- **Work order**:
Every record must be restated exactly. Drop the images.
# # # # # # #
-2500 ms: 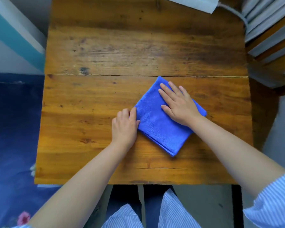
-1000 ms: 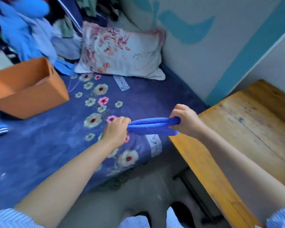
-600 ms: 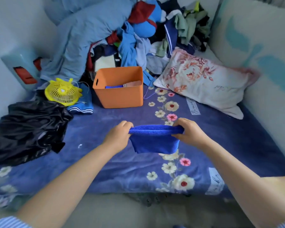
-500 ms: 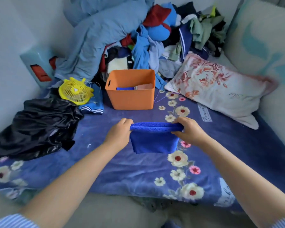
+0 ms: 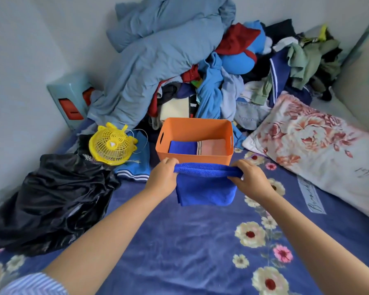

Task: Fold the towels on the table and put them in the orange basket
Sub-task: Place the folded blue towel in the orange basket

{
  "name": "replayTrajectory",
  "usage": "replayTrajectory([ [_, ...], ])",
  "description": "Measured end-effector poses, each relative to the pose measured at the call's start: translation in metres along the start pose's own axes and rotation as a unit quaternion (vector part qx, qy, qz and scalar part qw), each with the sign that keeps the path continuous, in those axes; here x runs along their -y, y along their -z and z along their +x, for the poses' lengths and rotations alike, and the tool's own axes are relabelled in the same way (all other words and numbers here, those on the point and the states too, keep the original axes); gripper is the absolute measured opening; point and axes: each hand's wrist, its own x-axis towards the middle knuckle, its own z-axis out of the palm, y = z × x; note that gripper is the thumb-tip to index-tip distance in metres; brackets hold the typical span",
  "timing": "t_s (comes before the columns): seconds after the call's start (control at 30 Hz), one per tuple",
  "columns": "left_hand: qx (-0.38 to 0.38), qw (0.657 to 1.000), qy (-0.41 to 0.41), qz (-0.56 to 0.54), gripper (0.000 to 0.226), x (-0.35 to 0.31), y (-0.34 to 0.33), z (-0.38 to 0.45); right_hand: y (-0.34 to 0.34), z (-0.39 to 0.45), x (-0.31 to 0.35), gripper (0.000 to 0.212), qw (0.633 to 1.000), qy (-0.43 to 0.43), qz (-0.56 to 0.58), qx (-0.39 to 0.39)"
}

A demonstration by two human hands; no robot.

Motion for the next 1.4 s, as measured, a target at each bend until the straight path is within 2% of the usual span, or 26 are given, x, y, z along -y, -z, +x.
replayTrajectory([
  [0.07,0.005,1.000,0.005,-0.007,0.019,0.002,0.001,0.034,-0.006,0.029,-0.005,0.021,1.000,-0.016,0.007,0.009],
  [0.47,-0.037,0.991,0.033,-0.127,0.025,0.060,0.005,0.222,-0.053,0.199,-0.003,0.030,0.993,-0.069,0.067,-0.074],
  [0.63,0.004,0.984,0.055,-0.169,0.025,0.095,-0.006,0.286,-0.087,0.258,-0.007,0.030,0.985,-0.115,0.102,-0.084],
  [0.77,0.038,0.972,0.116,-0.201,0.028,0.117,-0.036,0.327,-0.126,0.305,-0.026,0.030,0.973,-0.168,0.151,-0.052],
  [0.93,0.032,0.947,0.261,-0.186,0.033,0.136,-0.090,0.348,-0.185,0.343,-0.058,0.030,0.962,-0.232,0.144,0.030],
  [1.13,0.086,0.928,0.339,-0.126,0.030,0.159,-0.149,0.369,-0.250,0.370,-0.098,0.022,0.946,-0.269,0.089,0.156],
  [1.27,0.091,0.920,0.373,-0.077,0.036,0.166,-0.182,0.391,-0.278,0.394,-0.120,0.028,0.940,-0.291,0.089,0.154],
  [1.4,0.084,0.936,0.341,0.011,0.043,0.168,-0.211,0.414,-0.304,0.412,-0.137,0.034,0.936,-0.322,0.099,0.103],
])
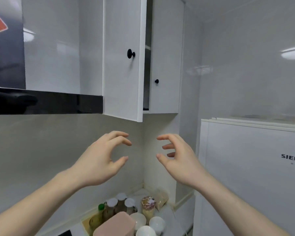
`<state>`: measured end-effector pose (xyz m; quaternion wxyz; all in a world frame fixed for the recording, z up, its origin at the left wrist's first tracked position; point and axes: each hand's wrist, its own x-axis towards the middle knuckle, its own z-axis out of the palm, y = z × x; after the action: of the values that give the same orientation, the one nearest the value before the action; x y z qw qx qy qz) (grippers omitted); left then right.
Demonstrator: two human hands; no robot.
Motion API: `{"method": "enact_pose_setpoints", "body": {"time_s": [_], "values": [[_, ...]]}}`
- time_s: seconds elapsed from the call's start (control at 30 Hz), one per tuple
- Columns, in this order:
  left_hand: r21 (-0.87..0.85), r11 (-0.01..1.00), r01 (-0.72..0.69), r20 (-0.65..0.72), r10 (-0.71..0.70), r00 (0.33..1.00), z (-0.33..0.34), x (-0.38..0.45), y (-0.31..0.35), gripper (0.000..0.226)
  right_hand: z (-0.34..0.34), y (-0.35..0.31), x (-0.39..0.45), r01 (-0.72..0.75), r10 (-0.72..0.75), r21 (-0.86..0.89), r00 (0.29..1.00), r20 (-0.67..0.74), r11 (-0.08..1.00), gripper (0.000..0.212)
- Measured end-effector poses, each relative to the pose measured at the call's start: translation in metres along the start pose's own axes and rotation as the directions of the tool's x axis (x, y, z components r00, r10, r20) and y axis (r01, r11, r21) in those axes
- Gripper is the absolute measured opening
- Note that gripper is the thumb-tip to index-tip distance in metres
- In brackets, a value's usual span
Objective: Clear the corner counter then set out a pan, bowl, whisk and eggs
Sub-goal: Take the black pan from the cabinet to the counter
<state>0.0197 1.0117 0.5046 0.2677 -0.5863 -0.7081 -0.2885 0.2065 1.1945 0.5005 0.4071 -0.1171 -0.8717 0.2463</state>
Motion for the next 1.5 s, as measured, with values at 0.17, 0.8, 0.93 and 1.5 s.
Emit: {"method": "enact_pose_setpoints", "body": {"time_s": [0.17, 0.8, 0.93, 1.5], "values": [[0.071, 0.995, 0.074, 0.031, -0.076, 0.997, 0.037, 0.041, 0.012, 0.032, -0.017, 0.049, 0.065, 0.058, -0.053, 0.11, 0.998, -0.045, 0.992, 0.035], [0.296, 0.867, 0.4, -0.171, -0.364, 0.915, 0.148, 0.252, -0.055, 0.043, 0.025, 0.146, 0.271, 0.044, -0.042, 0.114, 0.999, -0.015, 0.993, 0.043], [0.313, 0.851, 0.423, -0.254, -0.354, 0.9, 0.152, 0.284, -0.084, 0.036, 0.034, 0.143, 0.314, 0.072, -0.072, 0.018, 0.997, 0.004, 0.997, 0.046], [0.326, 0.667, 0.67, -0.415, -0.536, 0.735, 0.129, 0.322, -0.185, 0.034, 0.09, 0.136, 0.434, 0.196, -0.114, -0.358, 0.965, 0.236, 0.913, 0.051]]}}
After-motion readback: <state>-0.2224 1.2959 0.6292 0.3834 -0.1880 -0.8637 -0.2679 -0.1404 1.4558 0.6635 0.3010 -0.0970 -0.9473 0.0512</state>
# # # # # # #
- **Finished task**:
-2500 ms: 
-1000 ms: 
-600 ms: 
-500 ms: 
+0 ms: 

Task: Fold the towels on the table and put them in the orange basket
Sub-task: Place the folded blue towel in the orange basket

{
  "name": "replayTrajectory",
  "usage": "replayTrajectory([ [_, ...], ])",
  "description": "Measured end-effector poses, each relative to the pose measured at the call's start: translation in metres along the start pose's own axes and rotation as a unit quaternion (vector part qx, qy, qz and scalar part qw), each with the sign that keeps the path continuous, in those axes; here x runs along their -y, y along their -z and z along their +x, for the poses' lengths and rotations alike, and the tool's own axes are relabelled in the same way (all other words and numbers here, those on the point and the states too, keep the original axes); gripper is the absolute measured opening; point and axes: each hand's wrist, its own x-axis towards the middle knuckle, its own z-axis out of the palm, y = z × x; note that gripper is the thumb-tip to index-tip distance in metres; brackets hold the typical span",
  "timing": "t_s (comes before the columns): seconds after the call's start (control at 30 Hz), one per tuple",
  "columns": "left_hand: qx (-0.38 to 0.38), qw (0.657 to 1.000), qy (-0.41 to 0.41), qz (-0.56 to 0.54), gripper (0.000 to 0.226), x (-0.35 to 0.31), y (-0.34 to 0.33), z (-0.38 to 0.45); right_hand: y (-0.34 to 0.34), z (-0.39 to 0.45), x (-0.31 to 0.35), gripper (0.000 to 0.212), qw (0.633 to 1.000), qy (-0.43 to 0.43), qz (-0.56 to 0.58), qx (-0.39 to 0.39)"
}

A demonstration by two human hands; no robot.

Motion for the next 1.4 s, as measured, a target at each bend until the straight path is within 2% of the usual span, or 26 are given, x, y, z along -y, -z, +x.
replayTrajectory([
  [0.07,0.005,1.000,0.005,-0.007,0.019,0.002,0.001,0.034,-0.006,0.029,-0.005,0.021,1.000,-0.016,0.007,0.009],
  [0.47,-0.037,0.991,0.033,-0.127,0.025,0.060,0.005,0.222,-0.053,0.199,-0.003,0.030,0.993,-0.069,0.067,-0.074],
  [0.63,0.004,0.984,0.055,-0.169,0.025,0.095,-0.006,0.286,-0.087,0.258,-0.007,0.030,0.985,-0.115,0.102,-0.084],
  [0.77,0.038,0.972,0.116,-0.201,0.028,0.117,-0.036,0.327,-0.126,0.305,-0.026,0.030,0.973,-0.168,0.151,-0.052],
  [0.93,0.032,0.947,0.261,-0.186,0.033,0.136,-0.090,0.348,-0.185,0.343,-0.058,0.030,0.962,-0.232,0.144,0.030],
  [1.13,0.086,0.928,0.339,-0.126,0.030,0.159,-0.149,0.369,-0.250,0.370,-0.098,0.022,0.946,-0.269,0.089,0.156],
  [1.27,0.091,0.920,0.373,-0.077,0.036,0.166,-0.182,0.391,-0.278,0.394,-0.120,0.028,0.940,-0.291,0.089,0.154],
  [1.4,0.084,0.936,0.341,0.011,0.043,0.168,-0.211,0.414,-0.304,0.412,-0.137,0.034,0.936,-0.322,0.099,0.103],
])
`<state>`: measured end-effector pose (xyz m; quaternion wxyz; all in a world frame fixed for the recording, z up, its origin at the left wrist's first tracked position; point and axes: each hand's wrist, its own x-axis towards the middle knuckle, its own z-axis out of the palm, y = z × x; after the action: of the values that give the same orientation, the one nearest the value before the action; x y z qw qx qy qz) (grippers omitted); left then right.
Demonstrator: two human hands; no robot.
Motion API: `{"method": "enact_pose_setpoints", "body": {"time_s": [_], "values": [[_, ...]]}}`
- time_s: seconds elapsed from the call's start (control at 30 Hz), one per tuple
- Columns, in this order:
  left_hand: r21 (-0.87..0.85), r11 (-0.01..1.00), r01 (-0.72..0.69), r20 (-0.65..0.72), r10 (-0.71..0.70), r00 (0.33..1.00), z (-0.33..0.34), x (-0.38..0.45), y (-0.31..0.35), gripper (0.000..0.226)
  right_hand: z (-0.34..0.34), y (-0.35..0.31), x (-0.39..0.45), r01 (-0.72..0.75), r10 (-0.72..0.75), r21 (-0.86..0.89), r00 (0.29..1.00), r20 (-0.67..0.74), r11 (-0.08..1.00), gripper (0.000..0.212)
- Measured end-effector poses, each relative to the pose measured at the call's start: translation in metres along the start pose's own axes and rotation as the directions of the tool's x axis (x, y, z components r00, r10, r20) and y axis (r01, r11, r21) in those axes
- Gripper is the absolute measured opening
- Note that gripper is the thumb-tip to index-tip distance in metres
- In brackets, a value's usual span
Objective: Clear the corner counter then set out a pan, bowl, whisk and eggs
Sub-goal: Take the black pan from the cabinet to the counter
<state>0.0197 1.0117 0.5046 0.2677 -0.5863 -0.7081 -0.2885 0.2065 1.1945 0.5005 0.4071 -0.1171 -0.8717 0.2463</state>
Motion for the next 1.5 s, as measured, with values at 0.17, 0.8, 0.93 and 1.5 s.
Emit: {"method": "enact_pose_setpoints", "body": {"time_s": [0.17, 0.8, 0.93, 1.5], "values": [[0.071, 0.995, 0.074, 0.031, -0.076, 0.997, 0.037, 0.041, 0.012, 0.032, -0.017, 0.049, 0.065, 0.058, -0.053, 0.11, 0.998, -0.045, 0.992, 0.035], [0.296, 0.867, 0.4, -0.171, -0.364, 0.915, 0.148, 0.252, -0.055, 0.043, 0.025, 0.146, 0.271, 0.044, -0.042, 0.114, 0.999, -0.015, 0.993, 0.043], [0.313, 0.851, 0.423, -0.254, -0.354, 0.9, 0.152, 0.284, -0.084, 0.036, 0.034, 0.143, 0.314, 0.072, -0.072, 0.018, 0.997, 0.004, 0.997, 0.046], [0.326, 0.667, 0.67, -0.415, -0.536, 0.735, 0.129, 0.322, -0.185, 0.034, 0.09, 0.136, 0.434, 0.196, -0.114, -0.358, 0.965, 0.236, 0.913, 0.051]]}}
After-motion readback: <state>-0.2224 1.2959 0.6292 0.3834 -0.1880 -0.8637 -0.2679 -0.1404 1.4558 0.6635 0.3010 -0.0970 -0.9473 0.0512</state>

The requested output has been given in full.